*** Opening of DATA FOR REVIEW ***

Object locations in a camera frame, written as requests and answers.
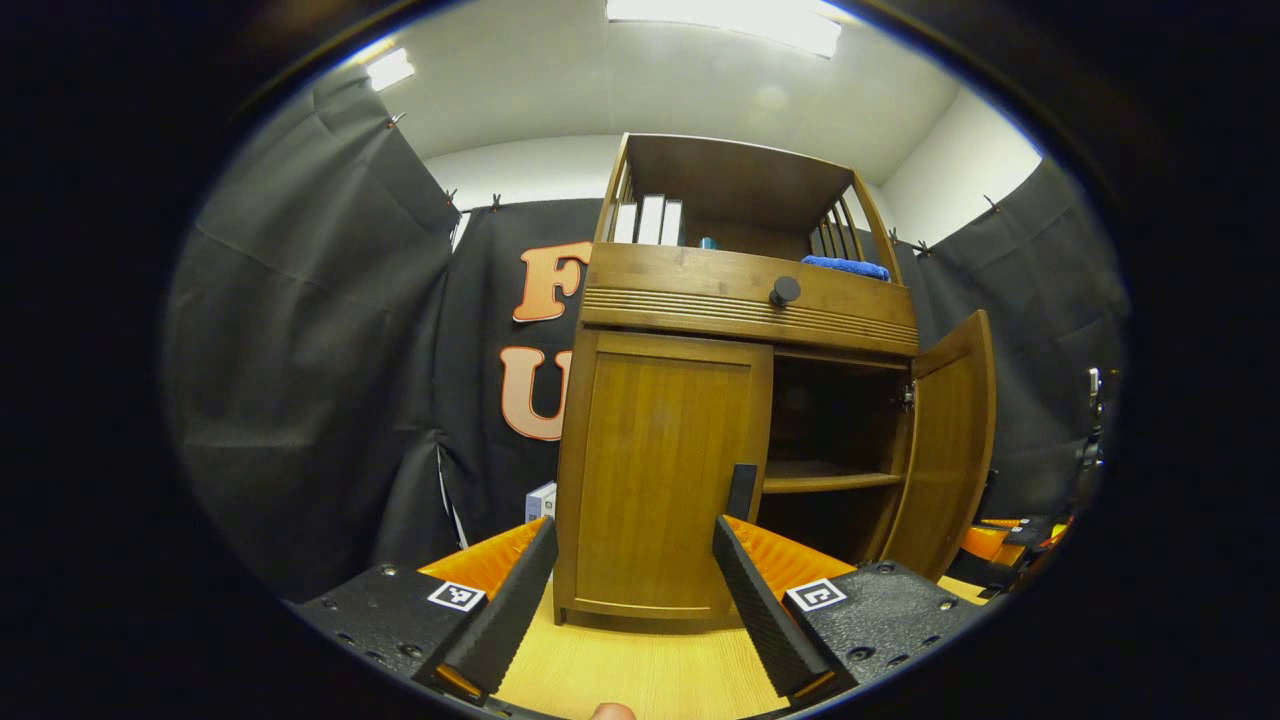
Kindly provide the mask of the wooden double-door shoe cabinet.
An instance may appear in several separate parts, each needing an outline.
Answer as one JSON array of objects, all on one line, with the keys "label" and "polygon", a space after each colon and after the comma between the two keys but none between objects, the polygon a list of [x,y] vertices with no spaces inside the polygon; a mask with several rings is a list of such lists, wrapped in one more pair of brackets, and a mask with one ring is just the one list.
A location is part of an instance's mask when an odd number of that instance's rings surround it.
[{"label": "wooden double-door shoe cabinet", "polygon": [[[662,193],[684,202],[678,247],[611,242],[618,202]],[[896,270],[876,281],[803,264],[863,259],[861,208],[876,249],[879,214],[850,168],[750,143],[627,133],[605,187],[581,288],[580,329],[634,331],[768,345],[774,351],[771,433],[754,519],[736,469],[728,512],[824,541],[858,561],[879,547],[911,439],[893,400],[920,351]],[[717,250],[698,247],[703,236]],[[780,275],[801,295],[768,296]]]}]

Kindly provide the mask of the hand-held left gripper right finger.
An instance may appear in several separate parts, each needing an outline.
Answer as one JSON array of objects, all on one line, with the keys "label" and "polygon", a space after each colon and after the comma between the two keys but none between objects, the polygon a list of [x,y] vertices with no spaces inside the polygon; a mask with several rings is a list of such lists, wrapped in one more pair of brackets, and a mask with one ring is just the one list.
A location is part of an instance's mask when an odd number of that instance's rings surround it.
[{"label": "hand-held left gripper right finger", "polygon": [[893,560],[855,566],[730,515],[712,553],[778,697],[809,708],[886,682],[986,619]]}]

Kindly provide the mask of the black backdrop cloth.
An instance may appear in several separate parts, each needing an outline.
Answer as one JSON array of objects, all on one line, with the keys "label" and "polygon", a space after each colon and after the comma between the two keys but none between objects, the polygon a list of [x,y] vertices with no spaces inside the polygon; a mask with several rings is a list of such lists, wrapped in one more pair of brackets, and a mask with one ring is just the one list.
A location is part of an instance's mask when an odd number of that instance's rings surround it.
[{"label": "black backdrop cloth", "polygon": [[[524,523],[557,475],[577,293],[618,138],[524,142],[497,211],[460,209],[365,73],[310,85],[241,149],[192,224],[163,378],[189,487],[244,564],[302,603],[381,561],[426,564]],[[899,250],[932,343],[982,307],[1001,393],[983,505],[1053,512],[1085,430],[1088,366],[1124,366],[1112,245],[1041,161],[932,258]]]}]

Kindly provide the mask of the blue folded cloth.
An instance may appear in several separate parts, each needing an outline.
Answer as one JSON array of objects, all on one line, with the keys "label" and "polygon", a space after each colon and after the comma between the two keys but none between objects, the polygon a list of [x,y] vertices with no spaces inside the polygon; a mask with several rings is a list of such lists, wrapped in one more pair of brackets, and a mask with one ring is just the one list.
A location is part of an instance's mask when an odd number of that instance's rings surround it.
[{"label": "blue folded cloth", "polygon": [[874,263],[851,260],[845,258],[823,258],[817,255],[808,255],[801,260],[801,263],[812,266],[820,266],[831,270],[872,278],[876,281],[884,281],[884,282],[891,281],[888,269]]}]

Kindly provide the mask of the large ceiling light panel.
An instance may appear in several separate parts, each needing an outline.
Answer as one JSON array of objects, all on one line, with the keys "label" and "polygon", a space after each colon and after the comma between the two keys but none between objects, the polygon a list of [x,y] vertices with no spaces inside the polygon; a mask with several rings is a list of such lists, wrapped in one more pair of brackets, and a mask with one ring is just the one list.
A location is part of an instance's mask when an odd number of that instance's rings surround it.
[{"label": "large ceiling light panel", "polygon": [[822,0],[605,0],[609,22],[695,26],[831,59],[844,22]]}]

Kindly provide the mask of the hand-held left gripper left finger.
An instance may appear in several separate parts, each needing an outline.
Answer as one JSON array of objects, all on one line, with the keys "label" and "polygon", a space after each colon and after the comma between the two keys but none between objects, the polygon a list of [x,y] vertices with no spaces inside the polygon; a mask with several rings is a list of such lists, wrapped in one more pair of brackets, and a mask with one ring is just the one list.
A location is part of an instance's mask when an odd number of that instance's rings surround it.
[{"label": "hand-held left gripper left finger", "polygon": [[506,679],[558,552],[554,519],[535,518],[426,566],[378,564],[291,610],[380,669],[483,706]]}]

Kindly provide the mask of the small ceiling light panel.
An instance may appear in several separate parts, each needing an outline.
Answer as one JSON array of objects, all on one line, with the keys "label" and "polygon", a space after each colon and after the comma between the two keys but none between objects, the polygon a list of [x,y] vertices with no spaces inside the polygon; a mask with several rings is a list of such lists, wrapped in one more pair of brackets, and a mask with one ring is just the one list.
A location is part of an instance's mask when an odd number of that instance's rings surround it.
[{"label": "small ceiling light panel", "polygon": [[410,61],[404,47],[396,47],[364,64],[370,87],[381,92],[415,76],[416,69]]}]

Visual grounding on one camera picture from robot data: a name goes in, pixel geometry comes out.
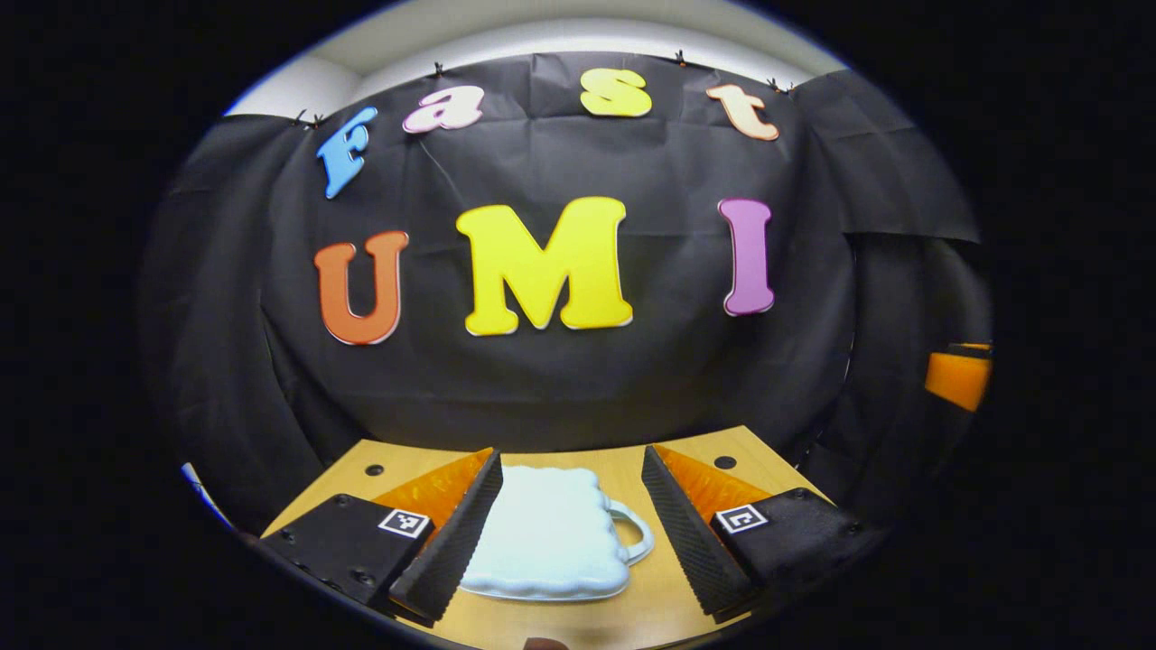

*** Close of DATA FOR REVIEW ***

_ASSIGNMENT_
Find each line above that contains "camera", and copy those lines.

_YOUR RESPONSE_
Object locations in a camera frame, written as requests and answers.
Visual grounding on one camera picture from robot data: a name goes in, pixel geometry comes out.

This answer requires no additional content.